Demeurer dans le « non-savoir »

Interview de Merlijn Twaalfhoven, compositeur et musicien

Demeurer dans le « non-savoir »

Merlijn Twaalfhoven ne s’intéresse pas seulement à tout ce qui a trait à la musique, mais il ressent aussi comme une urgence de faire quelque chose en faveur de l’humanité. Depuis quelques années, les commandes musicales qu’il reçoit sont des opportunités pour lui d’offrir aux gens, souvent en dehors du théâtre, une expérience substantielle et aussi de favoriser le contact entre eux. Fort de ces expériences, il ne considère plus l’art en tant que produit final, mais s’intéresse plutôt aux différents processus qui jalonnent une création artistique. Merlijn s’exprime toujours de façon enthousiaste, rapide, très dynamique. Non seulement il se passionne pour beaucoup de sujets, mais il observe et discerne tout ce qui pourrait se faire autrement.

 

Tu as beaucoup étudié, tu as appris à jouer d’un instrument de musique au Conservatoire, tu es compositeur et as étudié aussi différents domaines de la musique et de l’art à l’Université. Mais aujourd’hui, tu t’es donné aussi une mission, celle de vouloir transmettre quelque chose aux autres. Apprendre : qu’est-ce que cela signifie pour toi ?

Pour être honnête, je n’utilise pas souvent le mot « apprendre ». Je préfère parler plutôt de perception.

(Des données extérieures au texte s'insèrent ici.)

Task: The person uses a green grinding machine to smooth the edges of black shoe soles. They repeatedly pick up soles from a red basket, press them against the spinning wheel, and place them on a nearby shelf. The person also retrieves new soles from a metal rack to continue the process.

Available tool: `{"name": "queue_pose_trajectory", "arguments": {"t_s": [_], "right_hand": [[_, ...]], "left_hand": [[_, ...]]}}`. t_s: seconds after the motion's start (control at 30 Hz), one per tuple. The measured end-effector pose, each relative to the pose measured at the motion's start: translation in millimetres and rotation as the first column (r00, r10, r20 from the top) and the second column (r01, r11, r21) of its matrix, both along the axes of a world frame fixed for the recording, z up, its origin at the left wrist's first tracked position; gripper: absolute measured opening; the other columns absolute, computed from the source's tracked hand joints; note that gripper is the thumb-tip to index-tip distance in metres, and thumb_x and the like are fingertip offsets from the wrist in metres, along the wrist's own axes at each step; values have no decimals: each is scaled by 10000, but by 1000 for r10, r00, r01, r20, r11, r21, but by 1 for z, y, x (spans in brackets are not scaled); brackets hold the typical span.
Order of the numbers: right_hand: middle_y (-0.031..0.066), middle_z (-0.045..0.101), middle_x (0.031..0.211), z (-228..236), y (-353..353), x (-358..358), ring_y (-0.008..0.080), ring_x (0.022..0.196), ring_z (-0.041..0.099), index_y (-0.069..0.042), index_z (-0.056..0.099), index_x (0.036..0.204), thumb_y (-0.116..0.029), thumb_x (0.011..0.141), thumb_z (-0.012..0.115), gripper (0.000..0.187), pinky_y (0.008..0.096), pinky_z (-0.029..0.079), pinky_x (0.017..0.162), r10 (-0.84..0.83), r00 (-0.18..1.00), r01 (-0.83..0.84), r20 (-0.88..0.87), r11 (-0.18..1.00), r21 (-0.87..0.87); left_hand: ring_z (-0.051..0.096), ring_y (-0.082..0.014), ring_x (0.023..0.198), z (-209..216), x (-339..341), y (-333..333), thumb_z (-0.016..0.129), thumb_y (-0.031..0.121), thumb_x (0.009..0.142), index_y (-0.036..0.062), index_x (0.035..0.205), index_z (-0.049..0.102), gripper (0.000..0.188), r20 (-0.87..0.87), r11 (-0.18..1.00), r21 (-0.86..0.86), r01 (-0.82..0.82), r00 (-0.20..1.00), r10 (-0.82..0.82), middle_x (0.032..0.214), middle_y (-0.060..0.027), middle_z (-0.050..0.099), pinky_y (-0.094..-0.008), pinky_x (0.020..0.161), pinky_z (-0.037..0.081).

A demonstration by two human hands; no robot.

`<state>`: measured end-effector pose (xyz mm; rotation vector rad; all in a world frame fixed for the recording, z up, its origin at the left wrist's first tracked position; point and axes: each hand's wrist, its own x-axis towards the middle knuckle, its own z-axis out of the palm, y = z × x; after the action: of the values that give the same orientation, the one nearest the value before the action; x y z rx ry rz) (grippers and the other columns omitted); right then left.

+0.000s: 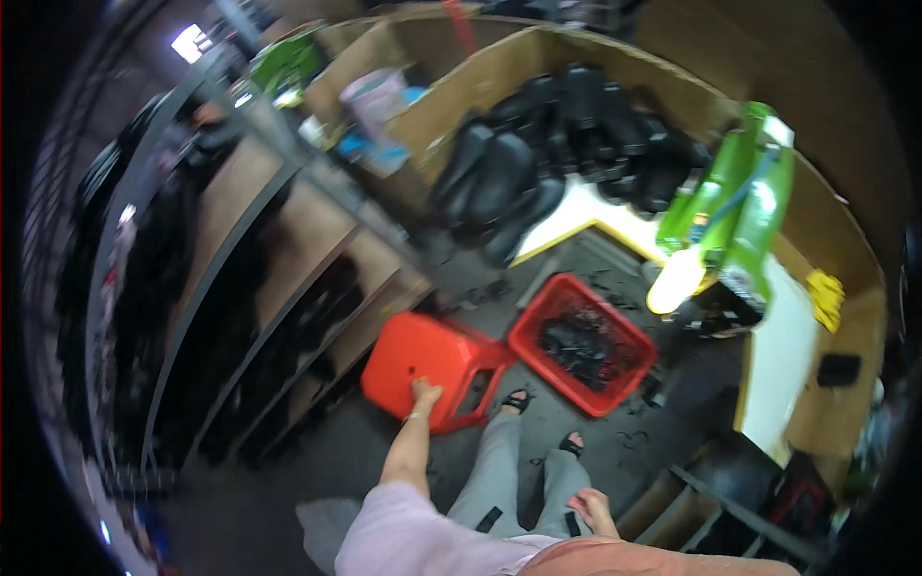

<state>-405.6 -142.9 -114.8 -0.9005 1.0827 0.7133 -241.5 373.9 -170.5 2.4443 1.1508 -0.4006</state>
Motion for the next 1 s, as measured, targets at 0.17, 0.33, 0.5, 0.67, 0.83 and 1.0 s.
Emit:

Je réfléchis beaucoup à la manière dont nous pouvons faire en sorte de bien percevoir, d’observer clairement. Bien sûr, la perception objective n’existe pas en soi, mais nous pouvons faire en sorte de créer les conditions d’une perception aussi ouverte que possible. Par exemple, il est bon de ne pas être intoxiqué par certaines substances ou autres, mais il existe aussi de nombreuses formes de micro intoxication, comme celles de consommer les actualités, de répondre à des messages non sollicités ou avoir une opinion sur tout et vouloir à tout prix la partager.

Ma pensée a connu un changement de paradigme lors d’un séjour au Japon à l’âge de 26 ans. En Occident, nous pensons souvent en termes de bien et de mal, de supérieur et inférieur. Nous mettons tout dans des petits « casiers » avec la signification morale appropriée. Mais au Japon, c’est très différent. Là-bas, la vision du monde c’est que tout ce qu’on voit autour de soi a une âme (animisme). Il y a, pour ainsi dire, toutes sortes de forces qui interagissent, donnent et prennent, et on essaie alors d’être en harmonie avec elles, d’accepter ce qui est. Par exemple, si vous construisez une maison, vous remerciez l’esprit de la forêt et vous lui demandez pardon pour avoir coupé le bois, mais en même temps, vous servez aussi l’esprit de la maison que vous êtes en train de construire. Un autre bel exemple : là-bas on boit du thé toute la journée, mais pourtant il existe la cérémonie du thé, car tout ce qui se fait au quotidien a quelque chose de sacré en soi, si vous y êtes vraiment attentif. Cette expérience du Japon m’a ouvert à une toute autre façon de voir et de vivre, à une perspective entièrement nouvelle sur le monde.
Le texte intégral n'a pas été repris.